# ACTIVITY:
Begin at the line holding "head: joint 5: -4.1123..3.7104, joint" and set down exactly each line through the last one below, omitting pictures. Include nothing else.

# RAW DATA:
━━━━━━━━━━━━━━━━━━━━

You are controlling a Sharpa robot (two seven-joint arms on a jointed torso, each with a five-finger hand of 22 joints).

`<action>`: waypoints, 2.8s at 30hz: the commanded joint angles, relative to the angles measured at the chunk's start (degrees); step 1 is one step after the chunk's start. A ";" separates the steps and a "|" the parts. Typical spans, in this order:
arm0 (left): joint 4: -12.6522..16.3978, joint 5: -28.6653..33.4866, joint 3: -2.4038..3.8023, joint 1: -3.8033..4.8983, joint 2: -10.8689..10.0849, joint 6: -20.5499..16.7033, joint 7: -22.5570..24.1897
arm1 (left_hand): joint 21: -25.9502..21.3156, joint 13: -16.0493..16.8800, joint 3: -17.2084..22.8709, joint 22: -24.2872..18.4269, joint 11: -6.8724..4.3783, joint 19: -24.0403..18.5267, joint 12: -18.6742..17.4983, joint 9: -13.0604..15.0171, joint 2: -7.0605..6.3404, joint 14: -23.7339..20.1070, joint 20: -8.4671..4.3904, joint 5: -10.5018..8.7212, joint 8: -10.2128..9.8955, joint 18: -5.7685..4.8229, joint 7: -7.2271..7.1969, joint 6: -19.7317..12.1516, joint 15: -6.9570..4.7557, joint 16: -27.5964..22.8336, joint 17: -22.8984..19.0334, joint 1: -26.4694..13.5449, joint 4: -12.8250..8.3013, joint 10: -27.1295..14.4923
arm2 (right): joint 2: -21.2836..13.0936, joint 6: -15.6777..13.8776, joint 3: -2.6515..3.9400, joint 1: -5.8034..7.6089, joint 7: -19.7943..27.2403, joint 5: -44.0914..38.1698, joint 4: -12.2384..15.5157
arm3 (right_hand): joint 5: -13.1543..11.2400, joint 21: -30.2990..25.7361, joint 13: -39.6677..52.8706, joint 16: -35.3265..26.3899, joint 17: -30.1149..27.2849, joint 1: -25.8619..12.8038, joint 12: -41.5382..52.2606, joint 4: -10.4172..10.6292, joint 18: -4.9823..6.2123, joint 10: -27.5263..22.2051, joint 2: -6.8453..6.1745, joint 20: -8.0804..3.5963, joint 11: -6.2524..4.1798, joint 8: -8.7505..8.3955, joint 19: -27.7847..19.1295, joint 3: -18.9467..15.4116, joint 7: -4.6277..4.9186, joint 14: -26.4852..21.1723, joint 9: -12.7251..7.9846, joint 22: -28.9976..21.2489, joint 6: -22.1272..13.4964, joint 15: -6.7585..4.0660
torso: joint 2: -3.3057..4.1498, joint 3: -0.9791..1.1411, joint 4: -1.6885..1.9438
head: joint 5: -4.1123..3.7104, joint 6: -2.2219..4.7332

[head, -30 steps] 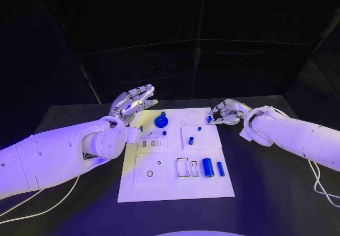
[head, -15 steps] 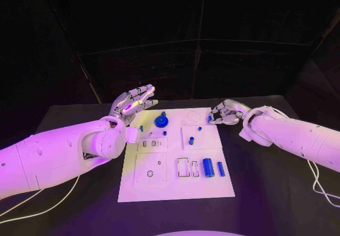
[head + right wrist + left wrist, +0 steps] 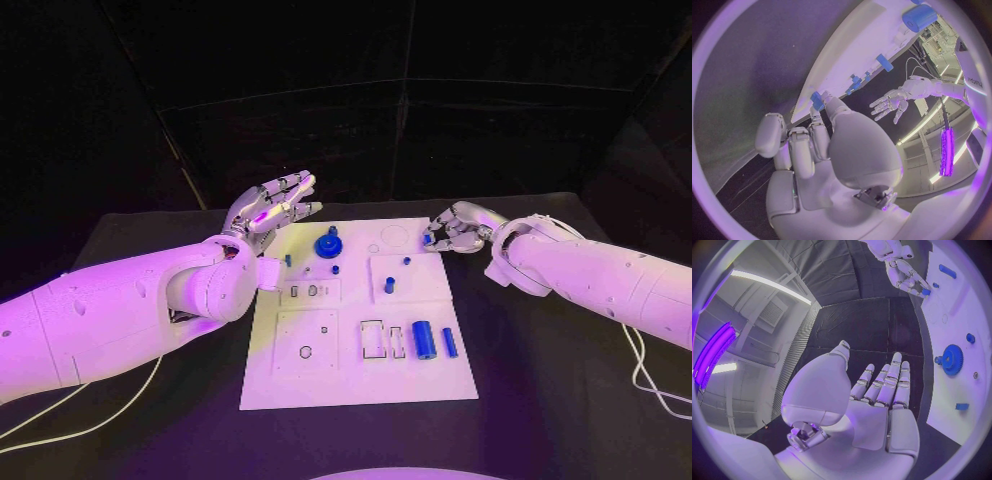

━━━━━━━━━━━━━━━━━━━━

# RESPONSE BELOW:
head: joint 5: -4.1123..3.7104, joint 6: -2.2219..4.7332

[head, -30 steps] 
[head, -15 steps] 
[head + right wrist + left wrist, +0 steps] 

The required output is now complete.